LOL, really, Partha, did you have to start with the squat?? I should have included it in my dreamboard I made last Sunday, in hopes I actually will put in an effort to do squats.
Or better yet, I should make a whole dreamboard dedicated to exercising and putting squats and lunges (not a favorite either!) in. Maybe I will. I’ll let you know. 🙂
Anyway, as always an interesting read. I guess you could turn each item into a separate post. Getting to know you better, you probably will. So I am looking forward to that.
Especially the pull and push exercises have my interest. I have push-days and pull-days, but have changed some of the exercises during time and probably it’s a messy collection at the moment, with no ‘line’ in it. (don’t know the proper English way to say this)
Thanks for the inspiration, as ever, Partha.
Funnily enough I even thought of you Hannie while I was writing this article, and even considered moving the squat further down the page.
But, alas the squat is probably the most important of the basic human movement patterns, so it deserved it’s place up top, sorry, LOL.
I will forever talk about squats and lower body exercises because in my mind they are the key to producing a healthy body.
If you think about it, even some of the “most popular” exercise, such as jogging, cycling, swimming, involve using the legs.
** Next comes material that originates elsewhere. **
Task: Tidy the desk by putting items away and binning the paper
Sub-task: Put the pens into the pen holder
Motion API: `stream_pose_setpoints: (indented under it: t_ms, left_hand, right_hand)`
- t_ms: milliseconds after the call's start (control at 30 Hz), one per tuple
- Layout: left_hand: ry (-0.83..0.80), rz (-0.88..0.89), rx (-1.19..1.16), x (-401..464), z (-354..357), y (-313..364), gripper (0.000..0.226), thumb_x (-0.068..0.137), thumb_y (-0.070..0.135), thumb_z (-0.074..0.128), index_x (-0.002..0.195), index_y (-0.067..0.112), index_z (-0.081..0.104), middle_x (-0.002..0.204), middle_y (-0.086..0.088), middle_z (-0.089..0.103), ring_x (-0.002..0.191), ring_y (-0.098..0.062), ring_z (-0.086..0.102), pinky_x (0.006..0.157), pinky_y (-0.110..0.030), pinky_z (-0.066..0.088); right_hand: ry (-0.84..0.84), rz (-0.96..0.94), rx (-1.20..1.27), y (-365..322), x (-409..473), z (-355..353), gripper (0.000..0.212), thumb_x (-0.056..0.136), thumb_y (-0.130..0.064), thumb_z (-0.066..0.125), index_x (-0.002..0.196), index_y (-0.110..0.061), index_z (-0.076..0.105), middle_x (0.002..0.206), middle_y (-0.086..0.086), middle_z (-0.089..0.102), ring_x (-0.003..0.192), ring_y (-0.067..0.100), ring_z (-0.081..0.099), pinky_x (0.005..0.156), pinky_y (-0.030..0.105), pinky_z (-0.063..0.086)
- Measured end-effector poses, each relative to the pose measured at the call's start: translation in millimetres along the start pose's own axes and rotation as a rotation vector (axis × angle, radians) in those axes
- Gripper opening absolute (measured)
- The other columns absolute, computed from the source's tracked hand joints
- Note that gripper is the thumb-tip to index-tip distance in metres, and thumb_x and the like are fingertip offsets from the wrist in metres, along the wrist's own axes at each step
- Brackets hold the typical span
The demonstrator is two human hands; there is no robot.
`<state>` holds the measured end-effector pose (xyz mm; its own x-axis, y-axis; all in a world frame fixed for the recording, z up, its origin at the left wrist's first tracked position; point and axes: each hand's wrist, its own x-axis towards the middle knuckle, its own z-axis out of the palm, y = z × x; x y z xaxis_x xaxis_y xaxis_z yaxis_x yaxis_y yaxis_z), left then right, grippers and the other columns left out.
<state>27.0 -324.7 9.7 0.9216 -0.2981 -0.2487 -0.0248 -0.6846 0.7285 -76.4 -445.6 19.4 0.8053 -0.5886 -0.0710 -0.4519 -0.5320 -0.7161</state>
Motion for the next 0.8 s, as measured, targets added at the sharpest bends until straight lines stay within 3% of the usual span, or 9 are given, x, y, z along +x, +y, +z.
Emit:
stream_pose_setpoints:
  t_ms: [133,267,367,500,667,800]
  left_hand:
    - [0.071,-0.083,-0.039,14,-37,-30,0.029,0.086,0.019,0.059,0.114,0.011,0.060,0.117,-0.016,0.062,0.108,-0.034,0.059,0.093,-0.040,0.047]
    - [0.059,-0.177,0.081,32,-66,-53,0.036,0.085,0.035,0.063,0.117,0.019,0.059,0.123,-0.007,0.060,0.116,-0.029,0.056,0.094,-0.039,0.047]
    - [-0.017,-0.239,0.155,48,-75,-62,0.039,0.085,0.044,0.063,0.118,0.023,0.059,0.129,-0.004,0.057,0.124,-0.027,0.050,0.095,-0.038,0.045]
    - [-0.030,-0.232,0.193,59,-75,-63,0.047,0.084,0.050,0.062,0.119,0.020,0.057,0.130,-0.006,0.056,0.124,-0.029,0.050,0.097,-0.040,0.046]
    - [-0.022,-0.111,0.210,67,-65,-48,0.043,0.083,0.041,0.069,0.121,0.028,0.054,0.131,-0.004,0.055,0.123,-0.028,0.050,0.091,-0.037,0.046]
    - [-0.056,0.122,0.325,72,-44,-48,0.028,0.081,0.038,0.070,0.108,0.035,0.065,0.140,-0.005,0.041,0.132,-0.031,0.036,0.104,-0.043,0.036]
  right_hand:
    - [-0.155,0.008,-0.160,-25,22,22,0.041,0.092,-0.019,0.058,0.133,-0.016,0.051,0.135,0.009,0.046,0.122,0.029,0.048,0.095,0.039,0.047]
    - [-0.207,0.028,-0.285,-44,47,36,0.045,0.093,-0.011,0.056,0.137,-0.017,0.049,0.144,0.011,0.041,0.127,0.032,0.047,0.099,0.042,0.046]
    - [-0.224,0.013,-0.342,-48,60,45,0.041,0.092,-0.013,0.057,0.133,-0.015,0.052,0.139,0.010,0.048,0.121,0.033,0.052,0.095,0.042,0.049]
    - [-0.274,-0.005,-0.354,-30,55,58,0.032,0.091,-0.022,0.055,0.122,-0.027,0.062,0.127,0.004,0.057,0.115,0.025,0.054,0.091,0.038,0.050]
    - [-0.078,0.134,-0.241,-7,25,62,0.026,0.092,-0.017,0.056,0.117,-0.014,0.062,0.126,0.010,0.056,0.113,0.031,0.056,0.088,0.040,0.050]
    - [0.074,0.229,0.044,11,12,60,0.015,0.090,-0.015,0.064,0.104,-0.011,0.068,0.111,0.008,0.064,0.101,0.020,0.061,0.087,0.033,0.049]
So, this just goes to show how important they are when it comes to keeping fit and healthy.
Plus, I always say Hannie, the exercises that you generally hate doing are the ones you should be doing more. There’s a reason you hate them, so by doing them you are not only training the body, but the mind as well.
Oh yes, I’m sure I’ll break the movement patterns up into various articles, although I have already written many articles focusing on the numerous body parts.
It’s funny actually that you mention your push and pull days – one of the most popular exercise splits in the gym is push, pull, legs.
So, you have one day when you focus on just pushing movements, another day when you focus just on pulling movements, and finally a day to focus completely on your legs.
I guess it does depend what you’re looking to achieve, but this is a great way to train.
With that said, I know from what you have told me, that you will be better off just focusing on the body as a whole whenever you exercise.
So, a little bit of everything will probably work best for you (and don’t forget those squats and lunges, LOL).
Hmmm, and here I thought you were such a laid back guy without any ‘you have to’s’. And now you tell me that I hate squats because they are the best for me and I should do them. Ai.
These push and pull days are from a guide I bought last year. But I hear you. 🙂
Hahaha, no pressure from me Hannie, I am indeed very laid back.
I just love the fact that you always have something to say whenever I mention “squats” that now I automatically think of you whenever I write the word, LOL.
I’ve said before and I’ll say it again, I think you’re doing great, and you’ve achieved a lot over the last few years, so it shows that you’re definitely doing something right.